We developed a seed-shooting seeder of rice combined with a tractor-mounted paddy harrow. Seeding is carried out simultaneously with the last puddling operation in a paddy field.
The seeder unit has a saw-toothed disc which revolves 100 to 1500rpm. The disc shoots seeds coated with calcium peroxide (CaO₂) onto the soil surface of a paddy field. The seeds are fed by the seed roller. Disc and the roller are driven by direct current motor (40W and 130W) with tractor battery. Using high speed camera, some basic room tests related to seeding depth was performed. The results were as follows:
1) The seeds velocity (CV=15%) right after shooting was about 0% to 10% higher than the peripheral velocity of the saw-toothed disc.
2) When the coated seed was shot into water, the seed velocity rapidly decreased and seed motion virtually came to a stop. The distance of the stopping point from the water surface was about 40mm (CV=27%).
3) When the seed was shot into agar (its viscosity was 50dPa·s), the sowing depth was in proportion to the seeds velocity, and CV of the sowing depth was 36% to 38%.

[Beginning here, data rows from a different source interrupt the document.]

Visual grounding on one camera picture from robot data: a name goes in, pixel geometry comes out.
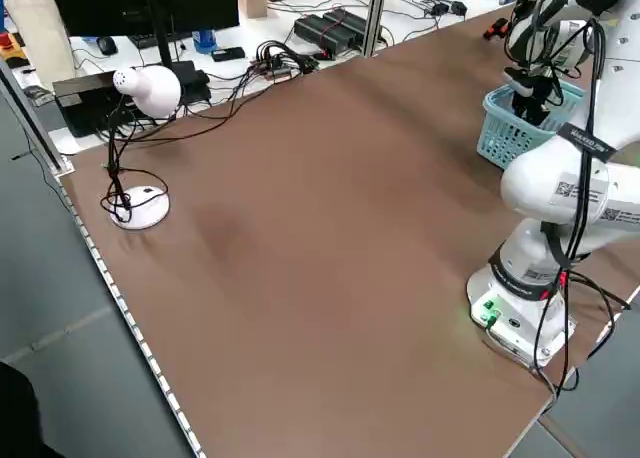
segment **computer mouse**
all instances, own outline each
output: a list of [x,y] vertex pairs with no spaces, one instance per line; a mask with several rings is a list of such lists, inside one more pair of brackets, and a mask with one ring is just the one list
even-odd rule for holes
[[118,52],[116,42],[110,36],[101,36],[96,40],[96,44],[104,56],[115,55]]

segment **lamp base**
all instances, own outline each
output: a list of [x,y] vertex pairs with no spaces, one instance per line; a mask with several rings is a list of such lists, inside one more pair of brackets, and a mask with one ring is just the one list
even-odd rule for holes
[[125,230],[144,230],[156,225],[169,213],[169,195],[155,186],[134,186],[125,190],[131,210],[111,207],[111,219]]

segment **metal pole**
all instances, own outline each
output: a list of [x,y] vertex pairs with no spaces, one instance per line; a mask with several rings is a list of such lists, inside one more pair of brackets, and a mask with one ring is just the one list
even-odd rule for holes
[[171,53],[169,51],[169,40],[167,40],[167,30],[164,26],[164,10],[160,7],[158,0],[147,0],[149,9],[149,18],[153,25],[153,31],[158,41],[158,50],[160,51],[160,61],[165,68],[173,69],[171,65]]
[[18,118],[20,125],[27,134],[27,138],[34,144],[40,155],[42,155],[51,172],[55,176],[59,176],[73,171],[68,160],[65,160],[60,153],[58,153],[58,149],[53,144],[53,140],[51,140],[49,133],[44,129],[35,111],[33,111],[31,103],[29,103],[27,97],[18,85],[18,82],[13,76],[13,72],[4,60],[1,59],[0,92],[6,98],[13,114]]
[[367,16],[367,26],[364,33],[364,45],[362,54],[369,58],[373,55],[380,36],[380,19],[384,11],[384,0],[371,0],[369,2],[369,15]]

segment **blue bottle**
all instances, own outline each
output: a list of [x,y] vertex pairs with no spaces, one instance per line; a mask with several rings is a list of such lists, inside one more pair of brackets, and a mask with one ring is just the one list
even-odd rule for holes
[[198,30],[193,32],[193,45],[198,53],[210,54],[218,48],[216,35],[213,30]]

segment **brown table surface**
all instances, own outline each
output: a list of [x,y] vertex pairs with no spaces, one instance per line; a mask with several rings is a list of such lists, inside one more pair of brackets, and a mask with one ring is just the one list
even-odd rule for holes
[[[546,388],[483,344],[465,294],[521,219],[475,151],[505,64],[481,33],[505,14],[280,85],[198,138],[130,147],[125,166],[170,186],[145,232],[98,206],[105,149],[74,159],[63,184],[209,456],[496,457],[540,412]],[[628,296],[632,258],[613,247],[584,270]],[[582,291],[578,362],[605,319]]]

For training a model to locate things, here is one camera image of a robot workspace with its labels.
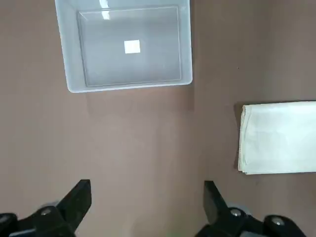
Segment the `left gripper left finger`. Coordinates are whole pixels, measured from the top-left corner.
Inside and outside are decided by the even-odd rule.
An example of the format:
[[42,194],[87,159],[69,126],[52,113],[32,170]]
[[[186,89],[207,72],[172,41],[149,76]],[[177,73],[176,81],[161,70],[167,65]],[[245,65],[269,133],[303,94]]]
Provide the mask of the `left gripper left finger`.
[[74,237],[92,204],[91,181],[81,179],[56,205],[46,205],[24,219],[0,214],[2,237]]

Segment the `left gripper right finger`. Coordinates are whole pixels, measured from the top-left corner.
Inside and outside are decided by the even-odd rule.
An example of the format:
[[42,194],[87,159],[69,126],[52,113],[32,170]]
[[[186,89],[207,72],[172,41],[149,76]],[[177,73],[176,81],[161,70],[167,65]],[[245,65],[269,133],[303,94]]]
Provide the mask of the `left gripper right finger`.
[[213,181],[205,181],[203,208],[208,223],[197,237],[304,237],[305,233],[291,219],[280,215],[267,215],[264,220],[248,212],[229,207]]

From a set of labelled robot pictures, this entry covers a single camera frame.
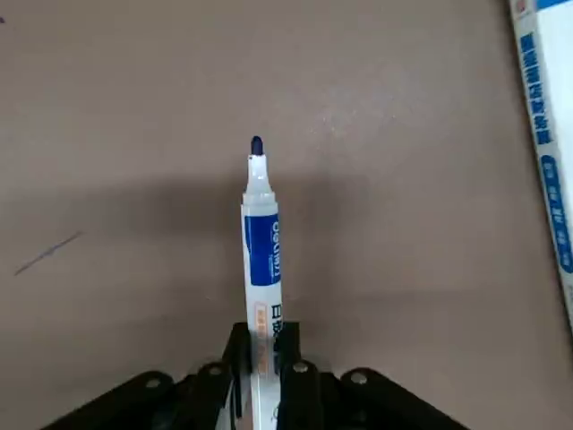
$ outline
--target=metal screw head
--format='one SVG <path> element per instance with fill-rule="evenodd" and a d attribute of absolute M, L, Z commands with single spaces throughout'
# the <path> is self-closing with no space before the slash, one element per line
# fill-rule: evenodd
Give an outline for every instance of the metal screw head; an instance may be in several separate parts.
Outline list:
<path fill-rule="evenodd" d="M 145 383 L 145 388 L 158 388 L 161 385 L 161 381 L 159 379 L 149 379 Z"/>
<path fill-rule="evenodd" d="M 295 369 L 295 372 L 297 372 L 298 374 L 303 374 L 308 370 L 308 366 L 306 365 L 305 362 L 299 361 L 298 363 L 295 363 L 293 365 L 293 369 Z"/>
<path fill-rule="evenodd" d="M 354 372 L 350 375 L 350 381 L 353 383 L 357 383 L 358 385 L 364 385 L 368 382 L 368 378 L 365 374 L 361 374 L 360 372 Z"/>
<path fill-rule="evenodd" d="M 222 373 L 223 373 L 223 371 L 221 370 L 221 368 L 218 365 L 214 365 L 213 367 L 211 367 L 211 369 L 209 369 L 209 374 L 211 376 L 219 376 Z"/>

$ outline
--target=pencil mark
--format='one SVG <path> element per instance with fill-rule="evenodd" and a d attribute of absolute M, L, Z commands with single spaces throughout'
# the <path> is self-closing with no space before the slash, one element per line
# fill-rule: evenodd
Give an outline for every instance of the pencil mark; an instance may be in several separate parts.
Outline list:
<path fill-rule="evenodd" d="M 32 267 L 34 264 L 36 264 L 37 262 L 39 262 L 40 260 L 44 260 L 46 257 L 49 257 L 51 255 L 53 255 L 58 249 L 60 249 L 63 246 L 68 245 L 70 242 L 74 241 L 75 239 L 77 239 L 78 237 L 83 236 L 83 231 L 76 231 L 73 235 L 71 235 L 70 237 L 68 237 L 67 239 L 63 240 L 62 242 L 55 244 L 53 246 L 50 246 L 46 251 L 44 251 L 42 254 L 38 255 L 36 258 L 34 258 L 33 260 L 30 260 L 29 262 L 26 262 L 23 266 L 21 266 L 20 269 L 18 269 L 15 273 L 14 276 L 18 276 L 21 273 L 25 272 L 27 269 L 29 269 L 30 267 Z"/>

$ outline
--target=whiteboard marker
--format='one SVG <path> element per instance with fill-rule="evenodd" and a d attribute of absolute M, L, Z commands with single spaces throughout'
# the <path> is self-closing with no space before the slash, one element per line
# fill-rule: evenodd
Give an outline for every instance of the whiteboard marker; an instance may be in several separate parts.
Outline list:
<path fill-rule="evenodd" d="M 280 402 L 274 339 L 282 328 L 278 205 L 270 188 L 262 140 L 254 136 L 243 193 L 244 288 L 251 333 L 251 403 L 254 430 L 274 430 Z"/>

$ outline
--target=blue label
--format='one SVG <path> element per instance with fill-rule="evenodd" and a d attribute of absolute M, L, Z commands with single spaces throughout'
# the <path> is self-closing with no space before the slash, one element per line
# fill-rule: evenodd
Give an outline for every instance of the blue label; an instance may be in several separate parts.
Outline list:
<path fill-rule="evenodd" d="M 251 283 L 267 287 L 279 282 L 278 215 L 244 217 L 244 235 L 251 259 Z"/>
<path fill-rule="evenodd" d="M 568 1 L 569 0 L 537 0 L 537 9 L 545 9 Z"/>
<path fill-rule="evenodd" d="M 549 155 L 541 157 L 541 170 L 543 172 L 543 182 L 545 183 L 545 192 L 547 193 L 547 202 L 549 213 L 553 225 L 553 235 L 559 263 L 567 273 L 573 272 L 573 256 L 571 255 L 571 243 L 569 242 L 569 230 L 567 228 L 567 218 L 563 199 L 561 197 L 561 185 L 557 164 L 555 158 Z"/>
<path fill-rule="evenodd" d="M 534 138 L 538 145 L 551 143 L 552 129 L 550 127 L 545 98 L 543 97 L 543 83 L 535 35 L 533 32 L 524 34 L 519 38 L 519 54 L 523 67 L 526 97 L 529 104 L 529 119 L 534 128 Z"/>

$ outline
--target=box
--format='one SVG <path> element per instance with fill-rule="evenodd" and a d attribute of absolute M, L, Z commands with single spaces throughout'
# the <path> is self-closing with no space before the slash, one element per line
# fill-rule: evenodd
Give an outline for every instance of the box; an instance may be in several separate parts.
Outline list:
<path fill-rule="evenodd" d="M 573 331 L 573 0 L 510 0 L 543 196 Z"/>

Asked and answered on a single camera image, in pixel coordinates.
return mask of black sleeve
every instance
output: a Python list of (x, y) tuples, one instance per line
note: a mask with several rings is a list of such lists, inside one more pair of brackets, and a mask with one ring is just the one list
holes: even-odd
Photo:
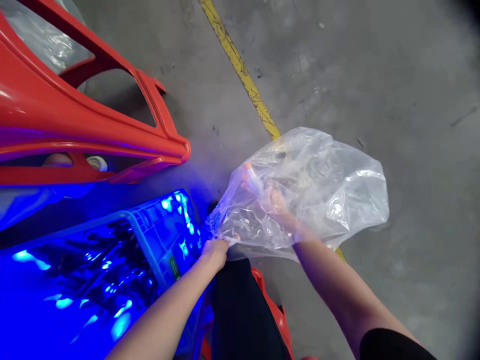
[(377, 328), (367, 332), (360, 342), (361, 360), (436, 360), (412, 339), (393, 330)]

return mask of yellow painted line
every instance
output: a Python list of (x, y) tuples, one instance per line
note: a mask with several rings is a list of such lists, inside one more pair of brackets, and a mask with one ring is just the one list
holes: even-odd
[[(200, 6), (203, 9), (203, 12), (205, 13), (208, 21), (210, 22), (211, 27), (213, 28), (213, 31), (215, 32), (216, 37), (220, 41), (221, 46), (223, 47), (223, 50), (225, 51), (226, 55), (230, 59), (230, 62), (233, 68), (235, 69), (236, 74), (240, 78), (240, 81), (243, 84), (243, 87), (245, 88), (248, 94), (248, 97), (250, 98), (251, 102), (253, 103), (253, 106), (258, 112), (258, 115), (260, 116), (263, 126), (265, 126), (265, 129), (270, 134), (270, 137), (272, 140), (279, 138), (281, 135), (279, 128), (277, 127), (277, 124), (275, 124), (275, 121), (270, 115), (270, 112), (267, 109), (267, 106), (262, 100), (262, 97), (260, 96), (260, 92), (257, 89), (257, 86), (254, 83), (254, 80), (250, 76), (250, 73), (247, 67), (245, 66), (244, 61), (242, 60), (242, 57), (240, 56), (239, 51), (237, 50), (237, 48), (235, 47), (232, 41), (232, 38), (230, 38), (230, 35), (227, 32), (227, 29), (225, 28), (225, 25), (222, 22), (222, 19), (220, 18), (219, 13), (217, 12), (217, 9), (215, 9), (214, 4), (212, 3), (212, 0), (198, 0), (198, 1), (200, 2)], [(342, 252), (342, 250), (340, 250), (340, 248), (336, 250), (336, 253), (343, 260), (345, 260), (344, 253)]]
[(335, 252), (339, 257), (341, 257), (343, 259), (344, 262), (347, 262), (347, 259), (344, 256), (344, 252), (339, 247), (337, 247)]

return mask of red plastic frame
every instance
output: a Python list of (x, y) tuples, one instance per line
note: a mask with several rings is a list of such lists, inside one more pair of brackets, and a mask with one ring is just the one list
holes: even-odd
[[(0, 166), (0, 186), (131, 183), (191, 155), (162, 99), (162, 84), (133, 67), (53, 0), (18, 0), (87, 48), (94, 57), (59, 75), (40, 61), (0, 13), (0, 161), (67, 152), (72, 167)], [(156, 127), (123, 115), (76, 88), (101, 72), (121, 69), (140, 87)], [(120, 173), (99, 172), (82, 153), (145, 159)]]

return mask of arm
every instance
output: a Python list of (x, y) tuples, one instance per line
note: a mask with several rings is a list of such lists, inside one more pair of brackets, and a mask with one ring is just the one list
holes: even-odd
[(293, 249), (308, 279), (335, 316), (357, 359), (362, 338), (372, 329), (394, 330), (418, 343), (355, 270), (286, 210), (278, 191), (271, 191), (270, 203), (270, 216), (293, 234)]
[(198, 261), (147, 309), (105, 360), (171, 360), (197, 300), (225, 265), (228, 248), (225, 240), (207, 241)]

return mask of hand
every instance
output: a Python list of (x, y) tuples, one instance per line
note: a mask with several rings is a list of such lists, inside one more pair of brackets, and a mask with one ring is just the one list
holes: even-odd
[(212, 267), (215, 270), (215, 274), (218, 273), (227, 261), (229, 245), (228, 241), (220, 238), (208, 240), (203, 246), (199, 261), (205, 262), (209, 267)]
[(296, 233), (299, 227), (297, 218), (289, 211), (287, 201), (282, 192), (275, 187), (267, 190), (268, 197), (260, 201), (265, 212), (288, 232)]

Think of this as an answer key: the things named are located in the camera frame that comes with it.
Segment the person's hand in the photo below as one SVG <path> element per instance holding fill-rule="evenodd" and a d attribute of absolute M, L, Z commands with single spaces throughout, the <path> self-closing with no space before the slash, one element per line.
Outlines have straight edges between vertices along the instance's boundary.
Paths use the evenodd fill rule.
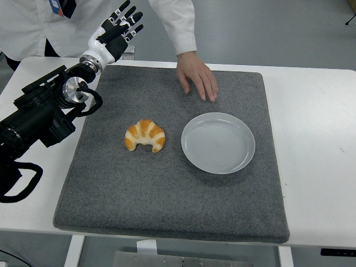
<path fill-rule="evenodd" d="M 191 91 L 191 81 L 202 100 L 205 101 L 208 98 L 211 102 L 216 101 L 218 95 L 216 78 L 211 69 L 199 59 L 195 51 L 177 55 L 176 73 L 186 94 Z"/>

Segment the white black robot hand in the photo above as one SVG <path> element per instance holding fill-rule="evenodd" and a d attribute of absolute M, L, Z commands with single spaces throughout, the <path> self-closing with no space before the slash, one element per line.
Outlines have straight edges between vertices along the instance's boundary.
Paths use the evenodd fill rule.
<path fill-rule="evenodd" d="M 143 13 L 124 1 L 118 9 L 106 18 L 102 25 L 88 40 L 88 50 L 80 62 L 91 65 L 96 72 L 102 71 L 108 64 L 120 59 L 128 48 L 128 43 L 143 29 L 137 25 Z"/>

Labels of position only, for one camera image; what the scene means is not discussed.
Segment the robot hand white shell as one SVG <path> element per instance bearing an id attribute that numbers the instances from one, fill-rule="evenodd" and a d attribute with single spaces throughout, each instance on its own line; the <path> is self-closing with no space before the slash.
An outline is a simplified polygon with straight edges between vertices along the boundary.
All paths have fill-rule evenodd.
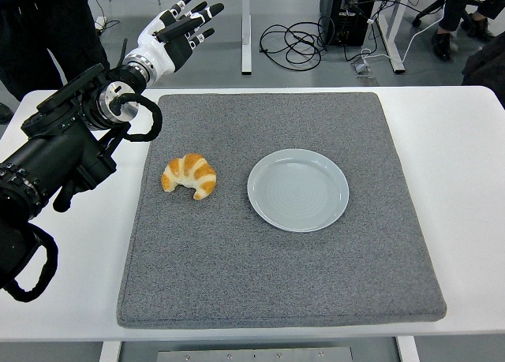
<path id="1" fill-rule="evenodd" d="M 192 56 L 193 51 L 215 30 L 202 27 L 224 10 L 222 3 L 201 2 L 189 8 L 192 0 L 179 0 L 159 13 L 139 34 L 137 47 L 123 59 L 124 65 L 134 66 L 153 84 L 166 74 L 177 72 Z"/>

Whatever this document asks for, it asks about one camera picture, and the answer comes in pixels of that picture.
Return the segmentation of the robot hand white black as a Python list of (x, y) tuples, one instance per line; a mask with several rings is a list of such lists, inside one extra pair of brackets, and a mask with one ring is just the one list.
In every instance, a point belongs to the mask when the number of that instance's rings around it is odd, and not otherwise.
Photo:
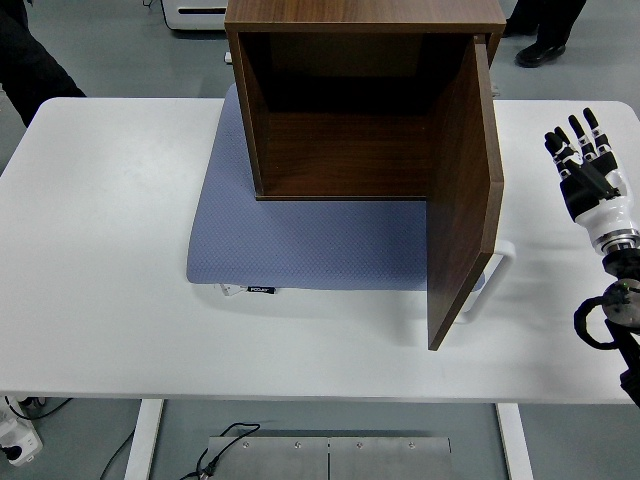
[(596, 253), (637, 249), (639, 227), (632, 220), (634, 205), (628, 177), (606, 133), (590, 108), (583, 110), (589, 127), (568, 117), (578, 144), (559, 127), (545, 134), (545, 148), (560, 176), (560, 190), (572, 221), (584, 228)]

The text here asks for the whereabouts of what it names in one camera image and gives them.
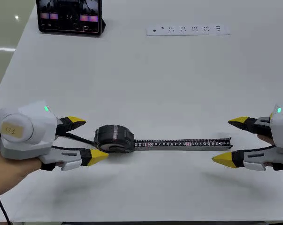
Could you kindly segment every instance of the human hand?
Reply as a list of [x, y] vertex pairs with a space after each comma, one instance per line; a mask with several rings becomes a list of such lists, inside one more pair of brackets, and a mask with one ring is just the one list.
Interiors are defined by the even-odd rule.
[[265, 142], [267, 142], [271, 145], [275, 144], [272, 138], [269, 138], [269, 137], [266, 137], [266, 136], [263, 136], [263, 135], [257, 135], [257, 136], [260, 140], [263, 140], [263, 141], [265, 141]]
[[37, 158], [26, 160], [6, 159], [0, 154], [0, 195], [15, 187], [28, 174], [41, 168]]

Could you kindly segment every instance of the tablet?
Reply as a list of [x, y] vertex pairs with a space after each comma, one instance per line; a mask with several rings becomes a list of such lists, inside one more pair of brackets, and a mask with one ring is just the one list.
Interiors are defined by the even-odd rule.
[[41, 32], [101, 35], [101, 0], [36, 0]]

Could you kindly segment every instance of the black cable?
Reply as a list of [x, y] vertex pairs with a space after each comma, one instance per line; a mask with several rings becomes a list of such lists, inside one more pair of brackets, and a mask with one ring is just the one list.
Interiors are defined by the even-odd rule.
[[93, 141], [87, 140], [85, 138], [79, 137], [79, 136], [71, 134], [71, 133], [64, 133], [64, 134], [59, 135], [59, 136], [60, 137], [70, 138], [70, 139], [76, 140], [78, 142], [83, 142], [83, 143], [86, 143], [86, 144], [90, 144], [93, 147], [95, 147], [95, 143]]
[[11, 223], [11, 221], [10, 221], [8, 215], [7, 215], [7, 212], [5, 211], [4, 206], [3, 206], [2, 203], [1, 203], [1, 200], [0, 200], [0, 209], [1, 209], [2, 213], [4, 214], [8, 225], [13, 225], [13, 224]]
[[65, 148], [65, 147], [60, 147], [60, 146], [52, 146], [53, 149], [61, 149], [61, 150], [69, 150], [69, 151], [78, 151], [81, 149], [85, 149], [85, 148]]
[[281, 223], [269, 224], [269, 225], [283, 225], [283, 222], [281, 222]]

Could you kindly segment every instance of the power strip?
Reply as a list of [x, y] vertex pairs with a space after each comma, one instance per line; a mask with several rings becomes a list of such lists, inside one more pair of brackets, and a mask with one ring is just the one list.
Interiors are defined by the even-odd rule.
[[222, 24], [206, 25], [156, 25], [146, 29], [147, 36], [172, 35], [229, 35], [230, 30]]

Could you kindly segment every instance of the white table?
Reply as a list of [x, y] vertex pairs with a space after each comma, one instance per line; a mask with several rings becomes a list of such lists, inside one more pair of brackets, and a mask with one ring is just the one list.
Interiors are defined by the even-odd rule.
[[[38, 32], [36, 10], [0, 85], [0, 108], [45, 99], [75, 133], [121, 124], [139, 139], [232, 136], [283, 98], [283, 0], [104, 0], [101, 38]], [[223, 23], [230, 36], [147, 37], [148, 25]], [[59, 140], [60, 146], [85, 146]], [[38, 171], [2, 197], [13, 221], [283, 220], [283, 171], [225, 168], [218, 152], [135, 152]]]

Form of Hill-Seeded Spot by the Seed-Shooting Seeder of Rice Combined with a Paddy Harrow

Previously, we developed seed-shooting seeder of rice and the machine was able to get some seeds to be hill-seeded along rows. We developed a new cell roller and investigated some factors which influenced the form of the hill-seeding spots.
The results were as follows:
1) The new cell roller was developed to discharge the CaO₂ powder of the seed coat in the cell.
2) The new cell roller remodeled successfully performed hill-seeding, i. e., it was able to release several seeds intermittently.
3) The form dimensions of the hill-seeded spot (ellipse in shape), which was obtained during paddy field and laboratory tests, were 7 to 12cm (longer diameter) and 3 to 6cm (shorter one).
4) Test results clearly showed that the factors influencing the form of hill-seeded spot were as follows: (a) the timing of seeds release, (b) the timing of providing or delivering seeds to the saw-toothed disc, (c) the traveling speed of the tractor, and (d) viscosity of puddled soil and other soil conditions.

Performance of Seed-Shooting Seeder of Rice Combined with a Paddy Harrow and the Growth Characteristics of Rice

Performance test of the seed-shooting seeder of rice was carried out in some soil conditions of paddy field and the growth characteristics of rice were investigated.
The results were as follows:
1) Soil viscosity and seeds velocity just shot onto soil surface seemed to influence the germination depth of rice. The depth was 5-20mm in the case that seeds were shot into submerged soil (viscosity: 50-150dPa·s) of a paddy field.
2) The form dimensions of the hill-seeded spot (ellipse in shape) which was obtained in a paddy field was 6-10cm (longer diameter) and 3-5cm (shorter one).
3) Work efficiency of the seeder was 0.4ha/h (working width=2.4m). It was generally equal to one of rotary type transplanter of rice.
4) Lodging tolerance of the hill-seeded rice was nearly equal to one of the transplanted rice and was superior to one of the broadcasted rice.
5) Yield of the hill-seeded rice was about 10% inferior to one of the transplanted rice.

Vacuuming of Soil from Unoccupied Cells Increases the Efficiency of Refilling Cabbage Seedling Plug Trays

We devised a process of refilling plug trays with cabbage seedlings after first removing defective seedlings and then using a modified vacuum cleaner to remove the soil from the empty cells. We compared the efficiencies of this process and the process of replanting seedlings in the field.
1) We classified the process of refilling plug trays for uniform seedling production into the following 4 steps: (a) initial removal of defective seedlings; (b) second removal of defective seedlings; (c) vacuum removal of soil from unoccupied cells; and (d) filling of empty cells with fresh seedlings.
2) To compare the efficiencies of this process and the replanting of seedlings in the field, we made a seed quality model.
3) We decided on a standard for seedlings to be removed.
4) We made a vacuum machine for the trial.
5) We then used the seed quality model to clarify the working efficiency of each step in the process of refilling trays.
6) In the comparison of the overall efficiencies of refilling trays by our process in the greenhouse and replanting seedlings in the field, our process was faster than the replanting work by 100min/10a.
7) Our system of refilling trays with nursery seedlings by removing unoccupied soil by vacuum is very efficient and would therefore save on labor costs.